Published: 16 May 2014



Mutations in the EDAR-gene cause hypohidrotic ectodermal dysplasia, however, the oral phenotype has been described in a limited number of cases. The aim of the present study was to clinically describe individuals with the c.1072C > T mutation (p. Arg358X) in the EDAR gene with respect to dental signs and saliva secretion, symptoms from other ectodermal structures and to assess orofacial function.

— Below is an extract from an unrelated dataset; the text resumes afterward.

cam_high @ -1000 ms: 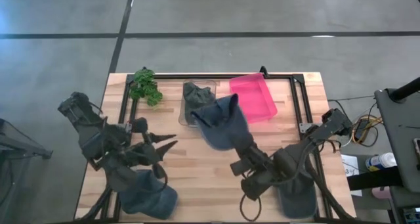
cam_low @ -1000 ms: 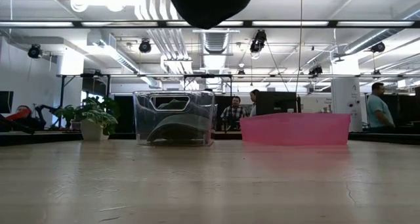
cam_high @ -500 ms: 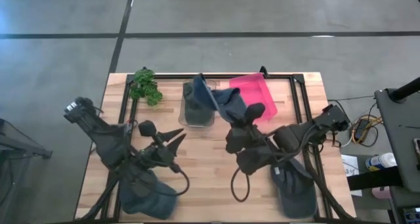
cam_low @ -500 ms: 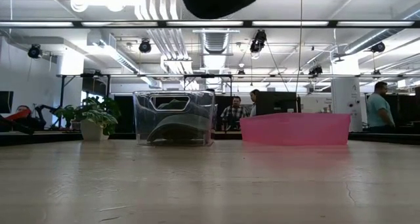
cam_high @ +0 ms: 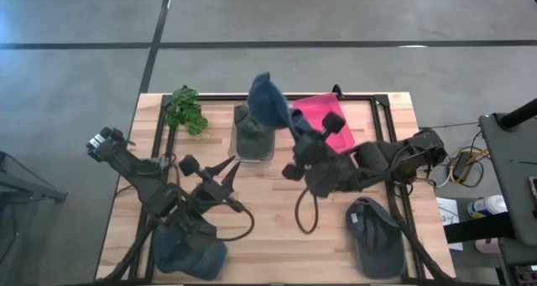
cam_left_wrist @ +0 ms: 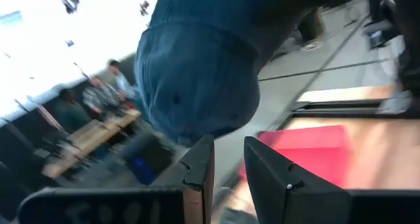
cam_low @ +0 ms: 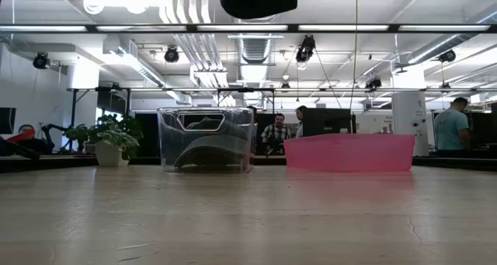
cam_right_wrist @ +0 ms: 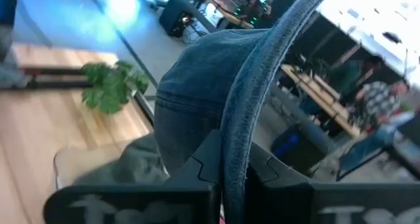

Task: Pick & Place hat
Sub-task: Put the middle blue cap into the red bin

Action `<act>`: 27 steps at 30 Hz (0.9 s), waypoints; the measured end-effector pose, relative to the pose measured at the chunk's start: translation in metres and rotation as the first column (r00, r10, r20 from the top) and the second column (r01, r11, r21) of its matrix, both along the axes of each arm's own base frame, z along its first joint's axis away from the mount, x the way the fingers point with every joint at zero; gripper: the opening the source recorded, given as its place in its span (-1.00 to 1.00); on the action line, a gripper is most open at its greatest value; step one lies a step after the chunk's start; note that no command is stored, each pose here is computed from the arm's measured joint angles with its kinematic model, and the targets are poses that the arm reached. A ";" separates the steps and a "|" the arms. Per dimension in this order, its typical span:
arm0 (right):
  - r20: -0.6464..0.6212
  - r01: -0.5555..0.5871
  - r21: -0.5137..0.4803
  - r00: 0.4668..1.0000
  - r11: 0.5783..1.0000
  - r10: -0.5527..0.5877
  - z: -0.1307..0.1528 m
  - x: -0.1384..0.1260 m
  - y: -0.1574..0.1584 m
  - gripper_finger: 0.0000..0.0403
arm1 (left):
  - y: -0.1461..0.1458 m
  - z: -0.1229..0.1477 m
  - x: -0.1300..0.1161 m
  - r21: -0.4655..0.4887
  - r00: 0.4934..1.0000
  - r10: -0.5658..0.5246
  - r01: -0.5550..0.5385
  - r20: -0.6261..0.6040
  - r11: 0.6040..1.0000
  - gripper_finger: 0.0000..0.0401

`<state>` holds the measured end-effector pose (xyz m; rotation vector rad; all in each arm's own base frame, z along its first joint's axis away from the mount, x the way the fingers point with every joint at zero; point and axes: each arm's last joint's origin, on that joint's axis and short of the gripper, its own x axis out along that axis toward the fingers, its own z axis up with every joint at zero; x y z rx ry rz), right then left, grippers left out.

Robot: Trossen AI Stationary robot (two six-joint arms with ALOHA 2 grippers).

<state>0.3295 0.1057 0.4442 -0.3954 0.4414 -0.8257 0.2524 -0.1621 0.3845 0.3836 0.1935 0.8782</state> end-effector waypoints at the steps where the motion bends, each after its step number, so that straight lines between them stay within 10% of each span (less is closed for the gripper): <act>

Individuals in three families living in Sweden, where some members had a known c.1072C > T mutation in the EDAR gene with an autosomal dominant inheritance (AD), were included in a clinical investigation on oral signs and symptoms and self-reported symptoms from other ectodermal structures (n = 37). Confirmation of the c.1072C > T mutation in the EDAR gene were performed by genomic sequencing. Orofacial function was evaluated with NOT-S.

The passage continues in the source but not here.